Promotionsvorhaben
Kooperation der FH Düsseldorf und Universität zu Köln
Betreuer/in: Prof. Dr. Charlotte Hanisch und Prof. Dr. Manfred Döpfner
Die Aufmerksamkeitsdefizit-/Hyperaktivitätsstörung (ADHS) gehört zu den gut erforschten psychischen Störungen des Kindes- und Jugendalters. Sie äußert sich in impulsiven Verhaltenstendenzen, Aufmerksamkeitsproblemen und motorischer Unruhe. Kinder mit ADHS sind aufgrund ihrer Konzentrationsprobleme sowie möglichem Störverhalten in ihrer schulischen Leistungsfähigkeit beeinträchtigt.

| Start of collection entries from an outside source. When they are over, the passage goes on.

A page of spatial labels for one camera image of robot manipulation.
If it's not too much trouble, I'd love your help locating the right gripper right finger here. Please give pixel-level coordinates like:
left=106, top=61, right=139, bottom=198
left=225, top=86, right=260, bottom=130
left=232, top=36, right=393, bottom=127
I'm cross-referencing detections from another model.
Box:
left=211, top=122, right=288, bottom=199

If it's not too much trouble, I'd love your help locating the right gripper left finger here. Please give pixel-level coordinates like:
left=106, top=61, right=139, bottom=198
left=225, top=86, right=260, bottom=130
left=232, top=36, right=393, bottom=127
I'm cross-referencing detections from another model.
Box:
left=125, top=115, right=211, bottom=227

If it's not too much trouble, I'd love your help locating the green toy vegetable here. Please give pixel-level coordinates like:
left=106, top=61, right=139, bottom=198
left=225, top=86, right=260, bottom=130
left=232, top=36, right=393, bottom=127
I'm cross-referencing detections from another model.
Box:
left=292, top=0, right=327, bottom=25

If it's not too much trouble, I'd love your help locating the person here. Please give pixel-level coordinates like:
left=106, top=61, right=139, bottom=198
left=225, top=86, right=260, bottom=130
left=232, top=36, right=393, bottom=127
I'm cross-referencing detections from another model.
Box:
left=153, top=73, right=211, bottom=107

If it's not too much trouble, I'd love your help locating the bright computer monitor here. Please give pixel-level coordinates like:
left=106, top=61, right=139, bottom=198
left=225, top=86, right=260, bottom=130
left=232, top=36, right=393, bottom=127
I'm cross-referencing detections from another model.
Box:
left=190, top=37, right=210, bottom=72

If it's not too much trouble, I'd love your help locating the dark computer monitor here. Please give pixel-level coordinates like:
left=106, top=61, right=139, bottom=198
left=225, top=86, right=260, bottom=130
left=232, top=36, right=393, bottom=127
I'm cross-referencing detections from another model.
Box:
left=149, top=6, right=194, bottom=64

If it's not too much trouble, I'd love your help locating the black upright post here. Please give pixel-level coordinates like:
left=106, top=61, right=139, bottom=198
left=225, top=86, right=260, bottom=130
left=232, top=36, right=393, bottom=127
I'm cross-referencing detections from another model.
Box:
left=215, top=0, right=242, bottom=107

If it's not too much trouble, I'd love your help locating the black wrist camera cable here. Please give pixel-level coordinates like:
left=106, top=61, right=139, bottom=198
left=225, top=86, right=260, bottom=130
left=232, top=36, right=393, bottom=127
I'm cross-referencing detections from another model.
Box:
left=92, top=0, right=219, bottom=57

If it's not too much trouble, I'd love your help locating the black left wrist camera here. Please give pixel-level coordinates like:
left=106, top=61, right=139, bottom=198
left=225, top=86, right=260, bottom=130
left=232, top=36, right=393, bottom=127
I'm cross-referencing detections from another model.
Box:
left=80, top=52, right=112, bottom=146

Für Lehrer stellen diese Beeinträchtigungen eine große Herausforderung dar, und obwohl die Zahl aufmerksamkeitsbeeinträchtigter Kinder unter Schülern beträchtlich ist, fehlt in der Aus- und Fortbildung von Lehrern und anderem pädagogischem Personal eine ausführliche Wissensvermittlung zum Umgang mit aufmerksamkeitsbeeinträchtigten Kindern in Gruppensituationen. Das hier vorgestellte kumulative Dissertationsvorhaben umfasst, neben einem Übersichtsartikel zu schulbasierter Interventionen bei ADHS, die Darstellung der Studienergebnisse des indizierten Präventionsprogrammes „KIDS- Konzentration in der Schule“. Dieses vom Bundesministerium für Bildung und Forschung (BMBF) geförderte Forschungsprojekt beinhaltet eine Qualifizierungsmaßnahme für pädagogische Mitarbeiter und Lehrer, die in der Hausaufgabenbetreuung einer Offenen Ganztagsschule (OGS) tätig sind. Ziel ist es hierbei zum einen, über klare Arbeitsregeln und positive Konsequenzen für konzentriertes Verhalten, die Hausaufgabensituation und das Arbeitsverhalten aller Kinder insgesamt zu verbessern. Zum anderen werden Grundschulkinder mit Aufmerksamkeitsproblemen identifiziert, die dann an einem 8-wöchigen Aufmerksamkeitstraining teilnehmen. Eine Überprüfung der Trainingseffekte erfolgt anhand von Fragebögen, Verhaltensbeobachtungen und computer-gestützten Aufmerksamkeitstests in einem längsschnittlich angelegten Wartekontrollgruppendesign.